Fundos de hedge e lacunas regulatórias nos Estados Unidos: desafios para a estabilidade financeira
DOI:
https://doi.org/10.55892/jrg.v9i20.2838Palabras clave:
Fundos de hedge, Regulação financeira, Risco sistêmico, Dodd-Frank Act, Estabilidade financeiraResumen
A expansão dos fundos de hedge nas últimas décadas tem ampliado o debate sobre os limites da regulação financeira nos Estados Unidos, especialmente no que se refere à identificação e ao monitoramento de riscos sistêmicos.
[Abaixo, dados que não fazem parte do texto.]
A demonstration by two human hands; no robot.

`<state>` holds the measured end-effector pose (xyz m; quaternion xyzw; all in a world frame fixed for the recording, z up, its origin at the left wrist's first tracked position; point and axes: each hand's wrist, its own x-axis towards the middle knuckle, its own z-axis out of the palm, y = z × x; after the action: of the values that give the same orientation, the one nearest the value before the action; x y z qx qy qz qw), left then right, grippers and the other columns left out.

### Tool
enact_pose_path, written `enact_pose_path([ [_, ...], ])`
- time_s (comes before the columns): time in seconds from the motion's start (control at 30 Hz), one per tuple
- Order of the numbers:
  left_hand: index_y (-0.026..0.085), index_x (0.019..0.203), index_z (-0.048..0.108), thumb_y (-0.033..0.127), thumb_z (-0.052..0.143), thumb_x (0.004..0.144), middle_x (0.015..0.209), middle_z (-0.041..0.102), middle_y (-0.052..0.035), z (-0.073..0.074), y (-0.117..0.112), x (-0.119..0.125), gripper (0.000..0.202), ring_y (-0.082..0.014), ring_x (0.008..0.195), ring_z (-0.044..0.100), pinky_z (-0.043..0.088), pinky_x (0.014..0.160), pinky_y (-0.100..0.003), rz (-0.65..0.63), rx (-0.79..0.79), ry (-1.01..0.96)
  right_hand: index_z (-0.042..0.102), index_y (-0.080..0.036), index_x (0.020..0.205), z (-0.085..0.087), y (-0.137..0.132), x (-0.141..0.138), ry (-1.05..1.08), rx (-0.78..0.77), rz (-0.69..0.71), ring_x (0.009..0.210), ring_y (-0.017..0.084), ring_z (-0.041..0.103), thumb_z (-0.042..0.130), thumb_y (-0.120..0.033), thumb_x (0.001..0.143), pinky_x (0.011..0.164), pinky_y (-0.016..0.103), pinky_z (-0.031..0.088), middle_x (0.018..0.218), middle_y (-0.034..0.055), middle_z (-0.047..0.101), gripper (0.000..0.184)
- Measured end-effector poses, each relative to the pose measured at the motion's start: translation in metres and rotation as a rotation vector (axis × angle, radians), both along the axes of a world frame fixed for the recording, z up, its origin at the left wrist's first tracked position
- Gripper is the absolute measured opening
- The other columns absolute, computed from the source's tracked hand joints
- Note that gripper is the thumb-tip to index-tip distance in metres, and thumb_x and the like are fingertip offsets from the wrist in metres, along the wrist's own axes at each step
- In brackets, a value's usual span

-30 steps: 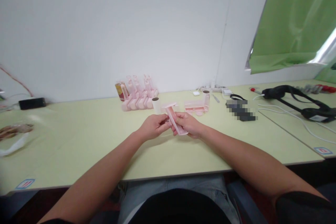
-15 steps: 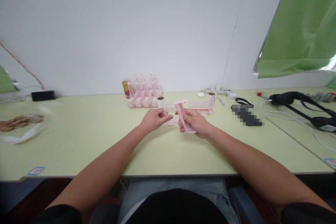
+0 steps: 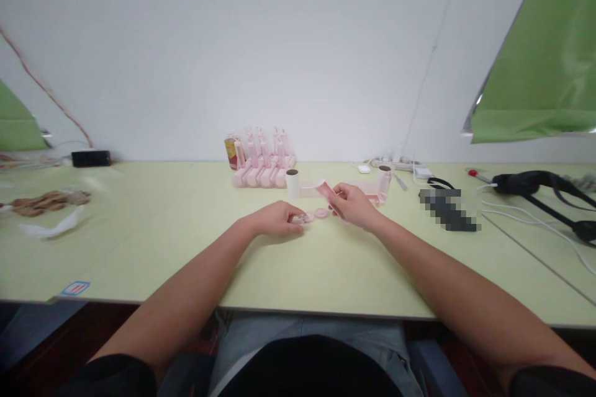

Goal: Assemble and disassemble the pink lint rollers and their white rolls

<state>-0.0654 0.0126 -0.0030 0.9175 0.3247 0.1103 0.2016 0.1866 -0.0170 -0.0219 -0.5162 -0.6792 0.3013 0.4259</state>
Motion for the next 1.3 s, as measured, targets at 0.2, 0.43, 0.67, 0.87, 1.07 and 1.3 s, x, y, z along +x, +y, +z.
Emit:
enact_pose_path([
  [0.2, 0.022, 0.075, 0.071, 0.051, 0.064, 0.069, 0.064, 0.066, -0.0010, -0.002, -0.004, -0.001, 0.030, -0.0162, 0.057, 0.055, 0.030, 0.054, -0.026, 0.017, 0.056, 0.135, 0.072, -0.017, 0.086, 0.018, 0.037, -0.013, -0.737, 0.330, -0.112, 0.081, 0.021, 0.058, 0.055, -0.038, 0.087, 0.072, 0.031, 0.039, 0.086, 0.0108, 0.067, 0.027],
  [0.43, 0.029, 0.129, 0.058, 0.070, 0.054, 0.072, 0.110, 0.069, -0.0116, -0.011, -0.006, 0.007, 0.071, -0.0295, 0.091, 0.065, 0.040, 0.069, -0.031, 0.088, 0.162, 0.301, 0.073, -0.014, 0.095, 0.012, 0.062, -0.041, -1.114, 0.271, -0.121, 0.093, 0.028, 0.059, 0.051, -0.030, 0.090, 0.079, 0.035, 0.040, 0.095, 0.0184, 0.068, 0.028],
  [0.67, 0.028, 0.114, 0.066, 0.074, 0.050, 0.072, 0.101, 0.071, -0.0108, -0.013, -0.007, 0.011, 0.063, -0.0279, 0.085, 0.065, 0.042, 0.069, -0.032, 0.101, 0.189, 0.301, 0.072, -0.010, 0.097, -0.002, 0.063, -0.049, -1.181, 0.220, -0.097, 0.096, 0.030, 0.061, 0.054, -0.026, 0.087, 0.083, 0.037, 0.041, 0.097, 0.0207, 0.069, 0.026],
  [0.87, 0.029, 0.121, 0.062, 0.074, 0.047, 0.074, 0.108, 0.069, -0.0098, -0.013, -0.006, 0.012, 0.067, -0.0278, 0.091, 0.065, 0.044, 0.071, -0.032, 0.111, 0.209, 0.335, 0.069, -0.011, 0.100, 0.000, 0.058, -0.052, -1.194, 0.190, -0.115, 0.097, 0.030, 0.062, 0.050, -0.027, 0.089, 0.082, 0.036, 0.042, 0.100, 0.0192, 0.069, 0.027],
  [1.07, 0.030, 0.128, 0.058, 0.076, 0.043, 0.075, 0.111, 0.069, -0.0090, -0.015, -0.003, 0.014, 0.071, -0.0294, 0.096, 0.065, 0.046, 0.075, -0.034, 0.120, 0.210, 0.371, 0.065, -0.016, 0.105, -0.001, 0.027, -0.042, -1.152, 0.187, -0.127, 0.093, 0.026, 0.062, 0.038, -0.029, 0.095, 0.077, 0.032, 0.041, 0.098, 0.0151, 0.069, 0.031],
  [1.3, 0.028, 0.135, 0.052, 0.075, 0.044, 0.076, 0.124, 0.064, -0.0103, -0.014, 0.001, 0.014, 0.076, -0.0303, 0.107, 0.062, 0.046, 0.081, -0.034, 0.115, 0.199, 0.333, 0.063, -0.016, 0.094, -0.020, -0.018, -0.035, -1.033, 0.268, 0.032, 0.090, 0.022, 0.059, 0.042, -0.026, 0.093, 0.078, 0.030, 0.038, 0.097, 0.0119, 0.068, 0.023],
])
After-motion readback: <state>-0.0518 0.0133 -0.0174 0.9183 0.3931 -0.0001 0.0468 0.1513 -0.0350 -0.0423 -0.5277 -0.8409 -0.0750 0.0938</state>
Embora esses fundos desempenhem funções relevantes na dinâmica dos mercados, como provisão de liquidez e estratégias de arbitragem, sua atuação fora do perímetro regulatório tradicional tem revelado fragilidades importantes no arcabouço de supervisão financeira. Este artigo examina as principais lacunas regulatórias associadas à supervisão dos fundos de hedge no contexto norte-americano, com foco no período posterior à crise financeira de 2008 e na implementação do Dodd-Frank Act. A pesquisa adota uma abordagem qualitativa, baseada na análise de literatura especializada, documentos institucionais e casos ilustrativos amplamente discutidos no debate regulatório recente. A análise evidencia que, apesar dos avanços normativos observados após a crise, persistem desafios relacionados à fragmentação institucional, à dispersão de competências regulatórias e à existência de exceções legais que limitam a transparência e a supervisão efetiva desses agentes. Argumenta-se que tais lacunas contribuem para a transferência do risco sistêmico para fora do sistema bancário tradicional, dificultando a atuação preventiva das autoridades reguladoras. Conclui-se que o fortalecimento da estabilidade financeira requer maior coordenação entre os órgãos de supervisão, bem como o aprimoramento dos mecanismos de reporte e monitoramento aplicáveis aos fundos de hedge, de modo a reduzir vulnerabilidades e mitigar riscos sistêmicos no sistema financeiro dos Estados Unidos.